**WHAT IS BEING ASKED**
Beginning with the line that holds "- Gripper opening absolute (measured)", write out the remaining lines of the material exactly, the last line included.

━━━━━ DATA SUPPLIED ━━━━━

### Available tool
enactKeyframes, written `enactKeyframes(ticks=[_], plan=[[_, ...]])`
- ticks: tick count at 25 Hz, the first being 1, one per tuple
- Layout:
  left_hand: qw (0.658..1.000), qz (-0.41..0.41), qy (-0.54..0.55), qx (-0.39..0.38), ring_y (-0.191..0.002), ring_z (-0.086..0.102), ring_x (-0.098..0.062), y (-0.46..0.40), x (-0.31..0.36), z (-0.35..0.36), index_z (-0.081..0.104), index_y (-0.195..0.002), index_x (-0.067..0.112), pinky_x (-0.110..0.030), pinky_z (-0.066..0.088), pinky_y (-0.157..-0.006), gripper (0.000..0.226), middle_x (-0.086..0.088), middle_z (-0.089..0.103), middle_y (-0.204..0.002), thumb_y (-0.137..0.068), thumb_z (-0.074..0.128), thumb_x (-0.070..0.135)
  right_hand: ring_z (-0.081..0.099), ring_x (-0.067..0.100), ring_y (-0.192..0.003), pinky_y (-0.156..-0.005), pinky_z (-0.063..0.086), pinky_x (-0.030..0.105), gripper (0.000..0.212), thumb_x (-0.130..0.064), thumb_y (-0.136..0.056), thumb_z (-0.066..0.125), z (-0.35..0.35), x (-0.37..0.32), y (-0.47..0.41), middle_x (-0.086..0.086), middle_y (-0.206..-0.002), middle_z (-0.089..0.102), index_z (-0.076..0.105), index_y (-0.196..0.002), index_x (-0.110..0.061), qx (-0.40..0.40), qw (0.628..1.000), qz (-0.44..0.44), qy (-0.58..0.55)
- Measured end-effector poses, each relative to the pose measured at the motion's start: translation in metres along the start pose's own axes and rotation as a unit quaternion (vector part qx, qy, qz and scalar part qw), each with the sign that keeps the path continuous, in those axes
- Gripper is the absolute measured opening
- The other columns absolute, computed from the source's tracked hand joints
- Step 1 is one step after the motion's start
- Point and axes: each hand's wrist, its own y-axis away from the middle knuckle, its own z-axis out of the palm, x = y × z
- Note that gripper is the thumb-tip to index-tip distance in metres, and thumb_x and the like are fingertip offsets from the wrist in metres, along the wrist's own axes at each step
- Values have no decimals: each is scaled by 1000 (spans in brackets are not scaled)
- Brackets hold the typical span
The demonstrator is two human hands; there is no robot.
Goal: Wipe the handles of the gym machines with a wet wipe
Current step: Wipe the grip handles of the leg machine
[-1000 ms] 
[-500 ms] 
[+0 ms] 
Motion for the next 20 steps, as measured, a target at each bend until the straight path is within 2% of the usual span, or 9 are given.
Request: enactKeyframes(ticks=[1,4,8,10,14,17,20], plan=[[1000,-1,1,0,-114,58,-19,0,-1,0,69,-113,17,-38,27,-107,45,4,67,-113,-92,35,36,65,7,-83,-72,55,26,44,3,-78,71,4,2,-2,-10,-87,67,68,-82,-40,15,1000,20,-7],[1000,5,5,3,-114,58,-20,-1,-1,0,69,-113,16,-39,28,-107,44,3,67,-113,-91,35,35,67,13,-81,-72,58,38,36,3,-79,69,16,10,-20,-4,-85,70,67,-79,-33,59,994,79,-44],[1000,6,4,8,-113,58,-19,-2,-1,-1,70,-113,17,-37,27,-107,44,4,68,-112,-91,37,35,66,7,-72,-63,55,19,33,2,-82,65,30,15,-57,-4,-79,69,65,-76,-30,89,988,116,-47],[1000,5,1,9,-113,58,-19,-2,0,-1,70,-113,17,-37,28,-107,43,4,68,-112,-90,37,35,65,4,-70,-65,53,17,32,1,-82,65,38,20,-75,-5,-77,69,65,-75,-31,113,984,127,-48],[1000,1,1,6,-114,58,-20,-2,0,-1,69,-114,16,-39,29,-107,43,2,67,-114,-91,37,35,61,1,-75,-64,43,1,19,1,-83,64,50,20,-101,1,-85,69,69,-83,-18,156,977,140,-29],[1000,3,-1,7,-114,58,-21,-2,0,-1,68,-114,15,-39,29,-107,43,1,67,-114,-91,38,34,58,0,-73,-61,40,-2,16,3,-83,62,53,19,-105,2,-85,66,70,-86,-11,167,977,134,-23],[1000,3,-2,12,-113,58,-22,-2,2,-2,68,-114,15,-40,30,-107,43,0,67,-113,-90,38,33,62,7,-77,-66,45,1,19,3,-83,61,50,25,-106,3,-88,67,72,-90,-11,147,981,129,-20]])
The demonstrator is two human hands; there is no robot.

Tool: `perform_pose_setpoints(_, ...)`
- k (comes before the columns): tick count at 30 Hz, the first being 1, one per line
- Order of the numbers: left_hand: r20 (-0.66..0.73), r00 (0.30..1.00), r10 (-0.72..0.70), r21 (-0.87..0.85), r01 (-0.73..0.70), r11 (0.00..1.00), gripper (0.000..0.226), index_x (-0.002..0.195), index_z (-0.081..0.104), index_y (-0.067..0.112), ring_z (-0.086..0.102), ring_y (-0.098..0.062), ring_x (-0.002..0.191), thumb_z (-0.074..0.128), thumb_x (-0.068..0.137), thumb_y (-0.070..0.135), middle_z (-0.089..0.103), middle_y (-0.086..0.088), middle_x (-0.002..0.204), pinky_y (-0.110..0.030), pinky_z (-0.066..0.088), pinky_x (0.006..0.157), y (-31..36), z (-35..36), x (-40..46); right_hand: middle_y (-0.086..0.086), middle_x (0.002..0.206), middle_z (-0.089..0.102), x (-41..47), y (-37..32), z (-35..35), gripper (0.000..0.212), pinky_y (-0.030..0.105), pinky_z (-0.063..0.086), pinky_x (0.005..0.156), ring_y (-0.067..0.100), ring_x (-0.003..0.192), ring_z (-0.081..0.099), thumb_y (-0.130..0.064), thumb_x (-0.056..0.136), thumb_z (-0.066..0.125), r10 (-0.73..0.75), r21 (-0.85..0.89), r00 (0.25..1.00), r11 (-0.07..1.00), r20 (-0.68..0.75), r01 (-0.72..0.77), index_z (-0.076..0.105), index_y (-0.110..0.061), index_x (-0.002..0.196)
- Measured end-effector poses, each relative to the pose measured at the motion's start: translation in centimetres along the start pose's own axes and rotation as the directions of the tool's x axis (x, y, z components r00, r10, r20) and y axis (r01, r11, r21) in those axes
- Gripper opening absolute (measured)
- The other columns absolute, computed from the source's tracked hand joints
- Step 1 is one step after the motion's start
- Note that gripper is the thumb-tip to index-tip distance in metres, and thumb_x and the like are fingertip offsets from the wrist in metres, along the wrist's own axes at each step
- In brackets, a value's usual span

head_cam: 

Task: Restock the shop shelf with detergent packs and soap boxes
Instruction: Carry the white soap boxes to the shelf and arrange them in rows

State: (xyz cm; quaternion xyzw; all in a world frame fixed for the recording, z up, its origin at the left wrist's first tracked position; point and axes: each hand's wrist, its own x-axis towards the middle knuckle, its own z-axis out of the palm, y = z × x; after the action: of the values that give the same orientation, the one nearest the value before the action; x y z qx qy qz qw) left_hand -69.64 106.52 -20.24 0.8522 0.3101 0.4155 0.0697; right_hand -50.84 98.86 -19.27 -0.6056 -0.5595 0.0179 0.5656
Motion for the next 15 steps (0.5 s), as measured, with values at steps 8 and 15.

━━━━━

**WRITTEN RESPONSE**
- Gripper opening absolute (measured)
- The other columns absolute, computed from the source's tracked hand joints
- Step 1 is one step after the motion's start
- Note that gripper is the thumb-tip to index-tip distance in metres, and thumb_x and the like are fingertip offsets from the wrist in metres, along the wrist's own axes at each step
- In brackets, a value's usual span

head_cam: 

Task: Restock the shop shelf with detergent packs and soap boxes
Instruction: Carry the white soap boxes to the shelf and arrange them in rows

State: (xyz cm; quaternion xyzw; all in a world frame fixed for the recording, z up, its origin at the left wrist's first tracked position; point and axes: each hand's wrist, its own x-axis towards the middle knuckle, its own z-axis out of the palm, y = z × x; after the action: of the values that give the same orientation, the one nearest the value before the action; x y z qx qy qz qw) left_hand -69.64 106.52 -20.24 0.8522 0.3101 0.4155 0.0697; right_hand -50.84 98.86 -19.27 -0.6056 -0.5595 0.0179 0.5656
Motion for the next 15 steps (0.5 s), as measured, with values at steps 8 and 15.

Nothing further is needed for this answer.